*What is needed*
Set down each line from the start of the material exactly, please, up to and including the one that contains "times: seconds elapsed".

——

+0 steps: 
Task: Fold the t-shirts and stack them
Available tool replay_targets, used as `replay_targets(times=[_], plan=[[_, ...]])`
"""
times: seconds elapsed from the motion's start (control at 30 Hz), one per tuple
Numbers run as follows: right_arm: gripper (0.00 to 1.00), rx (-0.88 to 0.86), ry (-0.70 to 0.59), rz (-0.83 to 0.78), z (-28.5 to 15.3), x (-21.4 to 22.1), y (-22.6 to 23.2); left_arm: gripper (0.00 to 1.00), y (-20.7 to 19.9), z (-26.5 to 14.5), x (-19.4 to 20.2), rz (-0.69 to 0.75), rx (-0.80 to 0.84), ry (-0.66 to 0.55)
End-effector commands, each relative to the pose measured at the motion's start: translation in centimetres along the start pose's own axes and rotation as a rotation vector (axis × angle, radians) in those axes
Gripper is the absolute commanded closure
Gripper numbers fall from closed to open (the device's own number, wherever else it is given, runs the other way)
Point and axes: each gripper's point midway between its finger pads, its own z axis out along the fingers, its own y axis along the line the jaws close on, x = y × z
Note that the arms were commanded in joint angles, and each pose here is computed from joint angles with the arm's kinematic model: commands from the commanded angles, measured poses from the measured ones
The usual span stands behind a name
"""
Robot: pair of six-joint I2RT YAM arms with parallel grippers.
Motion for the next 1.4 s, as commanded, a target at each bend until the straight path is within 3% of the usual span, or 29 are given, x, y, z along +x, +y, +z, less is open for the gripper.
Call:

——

*Task answer*
+0 steps: 
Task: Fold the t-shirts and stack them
Available tool replay_targets, used as `replay_targets(times=[_], plan=[[_, ...]])`
"""
times: seconds elapsed from the motion's start (control at 30 Hz), one per tuple

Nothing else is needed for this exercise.